In the future, we may also add an advanced analysis of the costs, risks and benefits of verifying warnings and taking these indicators into account, along with the degree of confidence in determining the sensitivity of our classification models. This approach will increase the likelihood of their implementation in software companies.
Our system supports any rules of CERT programming, and in the future we plan to develop classifiers for other standards.

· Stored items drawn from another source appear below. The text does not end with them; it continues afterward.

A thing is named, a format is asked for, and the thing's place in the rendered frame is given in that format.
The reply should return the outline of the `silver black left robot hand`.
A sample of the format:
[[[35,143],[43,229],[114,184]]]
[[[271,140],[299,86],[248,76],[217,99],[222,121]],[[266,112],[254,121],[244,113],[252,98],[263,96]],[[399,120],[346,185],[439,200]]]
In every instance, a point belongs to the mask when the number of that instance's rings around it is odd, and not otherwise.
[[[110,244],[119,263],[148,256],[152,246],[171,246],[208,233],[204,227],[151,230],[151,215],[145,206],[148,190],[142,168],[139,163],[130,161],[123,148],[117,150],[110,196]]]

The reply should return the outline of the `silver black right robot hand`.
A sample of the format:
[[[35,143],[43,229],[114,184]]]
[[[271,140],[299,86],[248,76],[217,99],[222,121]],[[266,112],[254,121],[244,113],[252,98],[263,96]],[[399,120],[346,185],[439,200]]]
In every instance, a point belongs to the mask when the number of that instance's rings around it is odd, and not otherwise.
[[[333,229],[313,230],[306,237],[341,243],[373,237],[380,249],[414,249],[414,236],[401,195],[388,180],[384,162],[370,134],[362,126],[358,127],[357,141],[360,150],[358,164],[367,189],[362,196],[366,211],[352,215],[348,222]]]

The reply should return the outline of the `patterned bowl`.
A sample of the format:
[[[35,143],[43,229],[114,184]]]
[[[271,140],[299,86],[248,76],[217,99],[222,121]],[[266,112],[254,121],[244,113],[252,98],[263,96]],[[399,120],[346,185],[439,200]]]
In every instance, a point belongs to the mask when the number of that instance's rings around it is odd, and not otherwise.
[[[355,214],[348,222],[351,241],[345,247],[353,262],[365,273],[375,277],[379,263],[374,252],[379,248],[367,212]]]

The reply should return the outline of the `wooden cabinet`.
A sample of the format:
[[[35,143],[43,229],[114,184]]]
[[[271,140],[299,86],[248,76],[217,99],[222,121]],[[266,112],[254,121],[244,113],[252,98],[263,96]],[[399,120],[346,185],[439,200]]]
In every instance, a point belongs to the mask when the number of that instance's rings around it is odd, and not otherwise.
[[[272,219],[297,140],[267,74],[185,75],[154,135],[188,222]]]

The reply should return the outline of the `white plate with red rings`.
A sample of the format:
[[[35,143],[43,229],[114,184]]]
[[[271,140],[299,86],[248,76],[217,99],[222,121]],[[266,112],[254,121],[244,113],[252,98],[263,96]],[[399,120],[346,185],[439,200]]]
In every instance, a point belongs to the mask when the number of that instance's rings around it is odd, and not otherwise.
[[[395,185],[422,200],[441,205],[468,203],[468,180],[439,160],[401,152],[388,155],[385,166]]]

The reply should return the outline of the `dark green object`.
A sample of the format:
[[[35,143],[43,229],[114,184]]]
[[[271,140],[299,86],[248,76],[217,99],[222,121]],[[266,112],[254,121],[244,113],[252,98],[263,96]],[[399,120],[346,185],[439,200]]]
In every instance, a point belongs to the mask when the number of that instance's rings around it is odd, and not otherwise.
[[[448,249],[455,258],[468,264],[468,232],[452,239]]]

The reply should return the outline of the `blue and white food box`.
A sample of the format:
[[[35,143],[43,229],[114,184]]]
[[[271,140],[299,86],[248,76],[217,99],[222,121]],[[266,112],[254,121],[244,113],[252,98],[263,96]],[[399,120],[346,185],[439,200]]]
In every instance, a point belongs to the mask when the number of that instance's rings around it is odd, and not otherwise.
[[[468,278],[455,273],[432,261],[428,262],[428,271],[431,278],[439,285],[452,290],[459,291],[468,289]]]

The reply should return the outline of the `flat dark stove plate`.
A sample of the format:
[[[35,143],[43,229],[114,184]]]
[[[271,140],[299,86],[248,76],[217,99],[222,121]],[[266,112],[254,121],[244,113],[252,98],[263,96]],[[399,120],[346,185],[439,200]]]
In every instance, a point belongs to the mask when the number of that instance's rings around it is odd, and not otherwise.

At the moment, we are limited to a set of analyzers used and the willingness of potential consumers to acquire and maintain several tools.
It is also possible that in the future the results of our research will be combined with automatic code correction solutions that are currently being worked on at SEI. In this case, our models will be applied
after automatic refactoring of the code, which will help eliminate only a small number of warnings about potential errors. Our method can be used to sort by priority (in expert analysis) of potential semi-automatic fixes that are not guaranteed correct and require manual evaluation (for example, the specialist must determine whether some automatic fix will be correct given the
desired code
behavior ). All other warnings for which there are no automatic fixes can be classified in the usual way using our method, as described above (i.e., categorized as
e-TP ,
e-FP and
I ).
In the next article of this series, we will discuss the cooperation of our team with the three divisions of the Ministry of Defense mentioned above.
We welcome your feedback on this work - leave them in the comments section below the text.
Additional resources
Read and comment on our articles and help us improve
the SEI CERT Programming Standards , which are developed on the basis of publicly available wikis.
We also invite you to visit the
CERT source code analysis website.
The following are sources of citations in this article:
[Heckman 2011] Heckman, Sarah, and Laurie Williams.
Automated code review . Information and Software Technology 53.4 (2011): 363-387.
[Heckman 2007] Heckman, Sarah.
Adaptively ranking alerts generated from automated static analysis , Crossroads 14.1, 2007.
[Kong 2007] Kong, Deguang, et al.
ISA: a source code for static data fusion . Scalable information systems. ICST, 2007.
[Kremenek 2004] Kremenek, Ted, et al. Correlation exploitation in error ranking. ACM SIGSOFT Software Engineering Notes. Volume 29. N6. ACM, 2004.
[Meng 2008] N. Meng, Q. Wang, Q. Wu, H. Mei,
Analogue of the Multiple Scattering Analysis Tools , International Conference on Quality Software, Oxford, UK, August 12-13, 2008
[Plakosh, 2014] Plakosh, Daniel, Robert Seacord, Robert W. Stoddard, David Svoboda, and David Zubrow.
Improving the Automated Detection and Analysis of Secure Coding Violations . (2014).
[Ruthruff 2008] Ruthruff, Joseph R., et al.
Predicting accurate and static analysis warnings: an experimental approach . Proceedings of the 30th international conference on Software engineering. ACM, 2008.
Translation Acknowledgments- This is a non-SEI-sanctioned translation of the blog post "by Lori Flynn 2016", by Carnegie Mellon University, has been trained by the Software Engineering Institute.
- This is not the case for the Carnegie University. Accuracy and interpretation of this translation are by Andrey Karpov.